Your job with the data below is to output exactly the lines from the one holding "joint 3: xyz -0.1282" down to the one holding "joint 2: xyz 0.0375", both included, and no others.
___ Source data
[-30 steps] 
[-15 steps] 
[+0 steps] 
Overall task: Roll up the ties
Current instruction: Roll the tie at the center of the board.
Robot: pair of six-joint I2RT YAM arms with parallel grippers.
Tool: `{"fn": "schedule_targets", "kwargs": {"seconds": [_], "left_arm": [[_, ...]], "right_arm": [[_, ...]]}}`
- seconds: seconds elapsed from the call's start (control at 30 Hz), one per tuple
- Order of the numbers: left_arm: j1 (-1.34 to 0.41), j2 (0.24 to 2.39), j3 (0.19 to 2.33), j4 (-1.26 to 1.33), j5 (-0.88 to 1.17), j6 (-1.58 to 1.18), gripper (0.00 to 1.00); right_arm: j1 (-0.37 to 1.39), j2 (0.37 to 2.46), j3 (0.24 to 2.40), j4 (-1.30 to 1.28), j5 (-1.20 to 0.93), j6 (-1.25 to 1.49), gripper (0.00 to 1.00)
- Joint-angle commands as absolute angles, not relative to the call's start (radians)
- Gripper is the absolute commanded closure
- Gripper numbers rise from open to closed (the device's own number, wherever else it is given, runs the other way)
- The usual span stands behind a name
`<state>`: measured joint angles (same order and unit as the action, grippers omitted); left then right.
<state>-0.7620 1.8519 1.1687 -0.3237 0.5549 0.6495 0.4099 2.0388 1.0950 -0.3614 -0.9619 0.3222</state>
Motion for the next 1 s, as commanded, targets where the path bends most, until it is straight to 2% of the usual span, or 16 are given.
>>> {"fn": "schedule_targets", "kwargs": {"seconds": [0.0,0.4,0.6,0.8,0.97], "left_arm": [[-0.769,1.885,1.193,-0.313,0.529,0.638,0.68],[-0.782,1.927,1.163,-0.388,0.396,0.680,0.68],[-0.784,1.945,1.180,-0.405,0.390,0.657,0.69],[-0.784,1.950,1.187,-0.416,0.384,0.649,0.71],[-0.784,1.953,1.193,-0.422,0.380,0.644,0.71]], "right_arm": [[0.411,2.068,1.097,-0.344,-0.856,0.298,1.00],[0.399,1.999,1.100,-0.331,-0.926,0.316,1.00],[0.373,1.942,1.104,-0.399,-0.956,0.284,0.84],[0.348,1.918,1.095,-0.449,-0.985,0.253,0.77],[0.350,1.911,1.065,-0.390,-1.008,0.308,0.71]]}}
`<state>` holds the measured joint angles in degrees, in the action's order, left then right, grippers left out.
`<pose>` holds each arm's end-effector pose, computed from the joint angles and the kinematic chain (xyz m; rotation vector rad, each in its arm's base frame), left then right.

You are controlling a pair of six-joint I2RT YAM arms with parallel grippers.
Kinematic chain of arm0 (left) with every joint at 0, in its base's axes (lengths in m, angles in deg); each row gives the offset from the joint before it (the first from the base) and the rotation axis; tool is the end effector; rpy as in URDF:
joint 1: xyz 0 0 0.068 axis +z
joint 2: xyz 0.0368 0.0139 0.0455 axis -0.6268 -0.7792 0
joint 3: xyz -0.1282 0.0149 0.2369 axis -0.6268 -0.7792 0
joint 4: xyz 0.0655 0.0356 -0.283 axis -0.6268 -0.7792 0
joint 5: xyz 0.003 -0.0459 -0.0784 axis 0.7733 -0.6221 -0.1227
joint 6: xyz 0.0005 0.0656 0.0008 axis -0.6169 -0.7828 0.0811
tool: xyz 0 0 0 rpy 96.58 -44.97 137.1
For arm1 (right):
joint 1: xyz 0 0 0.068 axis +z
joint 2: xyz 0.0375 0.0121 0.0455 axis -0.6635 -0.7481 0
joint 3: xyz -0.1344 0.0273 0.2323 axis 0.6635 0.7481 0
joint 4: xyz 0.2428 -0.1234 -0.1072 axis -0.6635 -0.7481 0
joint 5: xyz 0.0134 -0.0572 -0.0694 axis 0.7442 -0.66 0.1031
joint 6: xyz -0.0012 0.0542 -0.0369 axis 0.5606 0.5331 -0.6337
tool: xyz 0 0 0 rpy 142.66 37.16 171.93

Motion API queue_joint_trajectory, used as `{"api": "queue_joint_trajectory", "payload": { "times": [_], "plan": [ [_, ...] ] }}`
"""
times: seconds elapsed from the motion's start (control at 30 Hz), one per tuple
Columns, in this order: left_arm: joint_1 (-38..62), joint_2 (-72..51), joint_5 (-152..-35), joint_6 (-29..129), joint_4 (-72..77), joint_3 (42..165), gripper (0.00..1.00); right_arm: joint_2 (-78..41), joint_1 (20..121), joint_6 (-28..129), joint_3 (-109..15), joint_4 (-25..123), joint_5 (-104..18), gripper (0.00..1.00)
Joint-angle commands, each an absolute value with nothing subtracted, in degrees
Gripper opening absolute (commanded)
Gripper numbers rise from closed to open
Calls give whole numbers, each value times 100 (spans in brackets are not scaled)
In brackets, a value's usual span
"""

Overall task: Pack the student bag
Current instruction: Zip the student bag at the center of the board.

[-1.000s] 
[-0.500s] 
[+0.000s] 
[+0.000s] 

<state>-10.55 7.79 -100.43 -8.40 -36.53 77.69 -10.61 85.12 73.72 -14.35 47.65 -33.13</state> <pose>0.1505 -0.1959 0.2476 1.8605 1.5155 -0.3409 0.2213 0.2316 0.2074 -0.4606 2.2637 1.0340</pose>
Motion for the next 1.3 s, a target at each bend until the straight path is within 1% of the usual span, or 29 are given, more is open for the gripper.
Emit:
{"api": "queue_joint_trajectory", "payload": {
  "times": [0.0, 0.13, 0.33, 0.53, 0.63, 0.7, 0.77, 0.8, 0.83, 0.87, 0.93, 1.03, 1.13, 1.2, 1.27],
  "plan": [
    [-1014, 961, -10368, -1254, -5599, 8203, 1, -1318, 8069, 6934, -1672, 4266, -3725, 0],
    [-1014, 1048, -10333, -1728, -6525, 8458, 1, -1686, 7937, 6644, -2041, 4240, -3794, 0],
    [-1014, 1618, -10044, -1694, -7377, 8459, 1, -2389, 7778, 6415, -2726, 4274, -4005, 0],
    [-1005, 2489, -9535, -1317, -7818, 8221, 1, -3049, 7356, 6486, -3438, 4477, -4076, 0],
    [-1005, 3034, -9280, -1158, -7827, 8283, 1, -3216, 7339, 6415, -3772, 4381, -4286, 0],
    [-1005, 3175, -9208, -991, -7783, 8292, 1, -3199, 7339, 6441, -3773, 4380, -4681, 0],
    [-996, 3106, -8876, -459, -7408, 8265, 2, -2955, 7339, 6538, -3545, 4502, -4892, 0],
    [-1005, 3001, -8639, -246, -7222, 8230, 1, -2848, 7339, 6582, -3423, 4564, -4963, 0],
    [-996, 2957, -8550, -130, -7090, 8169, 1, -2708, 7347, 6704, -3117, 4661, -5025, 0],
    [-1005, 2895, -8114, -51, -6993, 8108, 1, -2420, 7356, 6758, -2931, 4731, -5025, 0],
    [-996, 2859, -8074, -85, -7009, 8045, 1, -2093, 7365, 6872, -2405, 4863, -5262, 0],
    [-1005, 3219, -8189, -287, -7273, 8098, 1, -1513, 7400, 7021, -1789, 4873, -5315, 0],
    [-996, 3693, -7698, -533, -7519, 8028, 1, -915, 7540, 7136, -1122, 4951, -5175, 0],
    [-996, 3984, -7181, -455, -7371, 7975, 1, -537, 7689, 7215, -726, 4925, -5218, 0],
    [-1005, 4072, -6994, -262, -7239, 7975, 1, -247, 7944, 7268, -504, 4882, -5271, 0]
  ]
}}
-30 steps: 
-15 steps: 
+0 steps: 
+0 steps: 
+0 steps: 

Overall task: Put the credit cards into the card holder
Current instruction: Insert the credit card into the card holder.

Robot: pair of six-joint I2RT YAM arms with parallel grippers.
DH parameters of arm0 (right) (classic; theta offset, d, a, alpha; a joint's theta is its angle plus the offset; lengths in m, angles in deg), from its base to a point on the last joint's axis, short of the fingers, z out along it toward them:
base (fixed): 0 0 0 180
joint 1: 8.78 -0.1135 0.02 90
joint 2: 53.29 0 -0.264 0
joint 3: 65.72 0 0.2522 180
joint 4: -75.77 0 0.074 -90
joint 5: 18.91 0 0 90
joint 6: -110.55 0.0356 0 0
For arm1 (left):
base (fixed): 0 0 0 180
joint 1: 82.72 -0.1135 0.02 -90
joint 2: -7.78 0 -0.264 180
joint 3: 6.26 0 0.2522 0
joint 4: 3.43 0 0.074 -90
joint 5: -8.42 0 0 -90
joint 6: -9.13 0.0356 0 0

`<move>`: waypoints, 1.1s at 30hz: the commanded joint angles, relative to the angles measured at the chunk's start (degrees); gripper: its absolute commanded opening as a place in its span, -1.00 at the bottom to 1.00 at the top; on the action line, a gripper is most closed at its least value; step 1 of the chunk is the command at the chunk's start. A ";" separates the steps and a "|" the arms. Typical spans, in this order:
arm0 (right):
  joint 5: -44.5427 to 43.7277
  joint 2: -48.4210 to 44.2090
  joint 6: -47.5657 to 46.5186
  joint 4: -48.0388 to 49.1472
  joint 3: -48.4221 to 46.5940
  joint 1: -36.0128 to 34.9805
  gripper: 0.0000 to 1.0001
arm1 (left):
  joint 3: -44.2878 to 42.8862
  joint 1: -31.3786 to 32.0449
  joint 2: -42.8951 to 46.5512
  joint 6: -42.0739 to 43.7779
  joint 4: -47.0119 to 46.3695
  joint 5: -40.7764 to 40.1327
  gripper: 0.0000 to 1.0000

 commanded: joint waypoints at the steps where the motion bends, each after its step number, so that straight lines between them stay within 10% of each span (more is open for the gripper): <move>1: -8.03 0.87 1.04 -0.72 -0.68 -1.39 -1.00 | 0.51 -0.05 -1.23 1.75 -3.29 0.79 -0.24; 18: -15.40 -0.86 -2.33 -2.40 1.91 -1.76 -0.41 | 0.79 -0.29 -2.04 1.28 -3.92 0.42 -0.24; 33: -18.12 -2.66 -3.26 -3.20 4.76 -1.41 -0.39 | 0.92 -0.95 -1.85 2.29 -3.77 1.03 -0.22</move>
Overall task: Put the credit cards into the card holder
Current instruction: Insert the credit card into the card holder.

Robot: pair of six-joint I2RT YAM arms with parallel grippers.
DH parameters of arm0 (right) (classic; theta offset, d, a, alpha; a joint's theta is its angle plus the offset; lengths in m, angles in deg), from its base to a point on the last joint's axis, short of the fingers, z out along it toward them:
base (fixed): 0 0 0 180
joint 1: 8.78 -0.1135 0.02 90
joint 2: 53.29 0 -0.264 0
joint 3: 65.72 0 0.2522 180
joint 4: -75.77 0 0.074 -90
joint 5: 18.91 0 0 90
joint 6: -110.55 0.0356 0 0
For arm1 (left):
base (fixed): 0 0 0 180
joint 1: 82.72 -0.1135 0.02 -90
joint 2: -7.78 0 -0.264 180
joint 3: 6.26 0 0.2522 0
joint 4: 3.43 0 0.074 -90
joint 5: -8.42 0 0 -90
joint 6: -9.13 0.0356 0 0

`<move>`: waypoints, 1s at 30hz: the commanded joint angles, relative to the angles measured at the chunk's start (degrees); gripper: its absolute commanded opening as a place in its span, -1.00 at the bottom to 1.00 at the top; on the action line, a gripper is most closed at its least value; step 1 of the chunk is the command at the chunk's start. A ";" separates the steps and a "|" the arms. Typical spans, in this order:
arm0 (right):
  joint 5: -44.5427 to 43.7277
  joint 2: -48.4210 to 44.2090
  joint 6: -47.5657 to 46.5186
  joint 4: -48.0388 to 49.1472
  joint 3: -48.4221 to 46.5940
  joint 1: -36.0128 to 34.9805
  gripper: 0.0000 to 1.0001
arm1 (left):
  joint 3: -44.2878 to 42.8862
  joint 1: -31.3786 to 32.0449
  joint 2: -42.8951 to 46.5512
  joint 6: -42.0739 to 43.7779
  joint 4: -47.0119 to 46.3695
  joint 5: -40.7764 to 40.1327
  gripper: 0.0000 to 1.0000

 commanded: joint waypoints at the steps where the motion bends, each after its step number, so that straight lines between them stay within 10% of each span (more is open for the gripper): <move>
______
### Task result
joint 3: xyz -0.1282 0.0149 0.2369 axis -0.6268 -0.7792 0
joint 4: xyz 0.0655 0.0356 -0.283 axis -0.6268 -0.7792 0
joint 5: xyz 0.003 -0.0459 -0.0784 axis 0.7733 -0.6221 -0.1227
joint 6: xyz 0.0005 0.0656 0.0008 axis -0.6169 -0.7828 0.0811
tool: xyz 0 0 0 rpy 96.58 -44.97 137.1
For arm1 (right):
joint 1: xyz 0 0 0.068 axis +z
joint 2: xyz 0.0375 0.0121 0.0455 axis -0.6635 -0.7481 0

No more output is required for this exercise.